As we are living entities endowed with independence, free will and desires, it is practically impossible to always stay on the straight and narrow path. If you’re in a group situation where one person constantly picks on you, after a while there will be a breaking point. As much as you try to repress your anger, it may eventually come out. You’ll then do something that you regret later on.
The regrettable acts can be large or small. The large act is committing a crime, such as through doing serious bodily injury to another. The small act is saying something unpleasant. Calling a person a bad name is one example of this. In the above referenced verse from the Ramayana, Sita Devi says that her husband Rama will not even speak a few unpleasant words. Even if it means saving His life, Rama will stay true to being always charitable, not taking from anyone.
There is a specific context to these words. In the verses immediately preceding this, Sita gave a basic summary of historical events. She explained to Shri Hanuman who she was, from where she came, and how she reached her current predicament. Here she is in the Ashoka grove in Lanka, speaking to someone who is working for her husband Rama. Sita is separated from her husband due to the ill-motivated Ravana, the king of Lanka.
Sita and Rama were living peacefully and happily in Ayodhya. Then Rama’s father decided to make Rama the new king. But on the eve of the coronation the plans changed. Rama took the new order in stride. He was now to leave the kingdom for fourteen years and wander the wilderness as a recluse.
Sita mentions that Rama always gives. He does this through His wife, who is the goddess of fortune. Shri Rama is the Supreme Personality of Godhead appearing in a seemingly human form. He is the original owner of everything; so He has no need to take things from people. Possession already changes hands through the work of time, which operates under Rama’s direction. One person finds a new land, plants a flag on it, and then claims it to be theirs, not knowing that through time’s progression they will have to leave not only the land, but everything they think is theirs behind forever.

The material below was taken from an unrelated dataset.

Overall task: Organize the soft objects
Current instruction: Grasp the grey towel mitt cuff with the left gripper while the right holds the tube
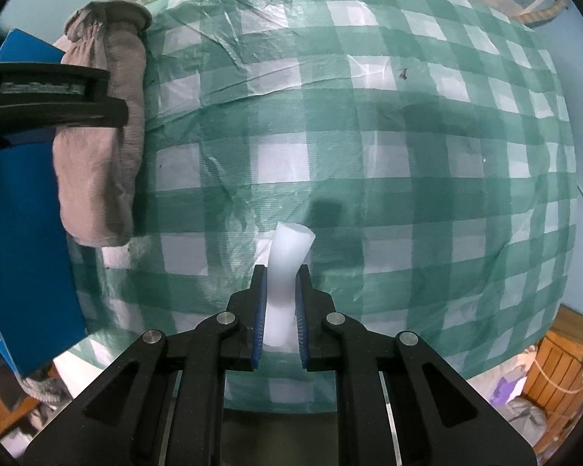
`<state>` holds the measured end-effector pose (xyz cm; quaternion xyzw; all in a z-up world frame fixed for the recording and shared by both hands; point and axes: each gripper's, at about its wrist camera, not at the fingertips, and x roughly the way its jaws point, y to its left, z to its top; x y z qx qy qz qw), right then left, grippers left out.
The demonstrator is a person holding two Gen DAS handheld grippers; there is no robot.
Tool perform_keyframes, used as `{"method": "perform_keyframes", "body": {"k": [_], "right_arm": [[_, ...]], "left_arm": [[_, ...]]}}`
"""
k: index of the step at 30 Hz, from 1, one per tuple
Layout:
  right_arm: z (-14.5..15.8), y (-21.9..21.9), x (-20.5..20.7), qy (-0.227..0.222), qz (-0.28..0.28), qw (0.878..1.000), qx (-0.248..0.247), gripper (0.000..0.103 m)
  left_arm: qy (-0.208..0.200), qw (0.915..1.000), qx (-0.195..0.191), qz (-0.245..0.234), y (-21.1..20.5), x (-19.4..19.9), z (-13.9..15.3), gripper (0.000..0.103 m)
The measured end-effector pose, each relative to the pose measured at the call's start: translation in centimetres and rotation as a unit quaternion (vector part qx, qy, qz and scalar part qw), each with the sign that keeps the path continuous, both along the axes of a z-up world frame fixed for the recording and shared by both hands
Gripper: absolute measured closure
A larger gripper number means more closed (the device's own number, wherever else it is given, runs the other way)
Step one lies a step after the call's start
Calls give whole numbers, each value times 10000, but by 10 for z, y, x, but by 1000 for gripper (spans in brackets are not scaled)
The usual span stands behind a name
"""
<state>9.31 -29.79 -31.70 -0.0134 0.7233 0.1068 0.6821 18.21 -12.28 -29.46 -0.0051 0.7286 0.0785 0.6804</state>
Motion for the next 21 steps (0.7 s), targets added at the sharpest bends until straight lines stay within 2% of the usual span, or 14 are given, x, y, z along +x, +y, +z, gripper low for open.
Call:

Though Rama was promised the kingdom, it was suddenly taken away from Him without just cause. He had every right to take it, but that is not His nature. He could have taken it to prevent the life of hardships in the wilderness. Imagine becoming homeless overnight. This is the closest comparison we can make in modern times. The wilderness is more dangerous, though, and there aren’t wealthy people around to make donations of sumptuous food.
Rama had every right to speak unpleasant words on this occasion. He could have chastised His father for the mistake in judgment. He could have taken the angle that the new order would cause grief to Sita. It would break the heart of Lakshmana, Rama’s younger brother who was so close to Him. Yet Rama did not do any of these things. Being truly valorous, even to save His life He will not speak unpleasant words.
It is no wonder, then, that the people of the highest character love Him so much. They eschew material desires in favor of service to Him. Though Rama does not take, He will accept. Any offering made with love is accepted by Him. He does not keep anything for Himself; He distributes the offerings to others, who are supremely benefitted as a result. The truly valorous one promises to protect any who surrender to Him, and so the wise souls accept His shelter through the potency of His holy names: Hare Krishna Hare Krishna, Krishna Krishna, Hare Hare, Hare Rama Hare Rama, Rama Rama, Hare Hare.
Changing desires shifting mental state,
Thus hard to stay on path narrow and straight.
But Rama different, by change not swayed,
Like when father news of exile conveyed.
That son not to speak bad words even to save His life,
Truly valorous, testimony from Sita His wife.
Accepts when genuine offering to make,
But always a giver, never from one to take.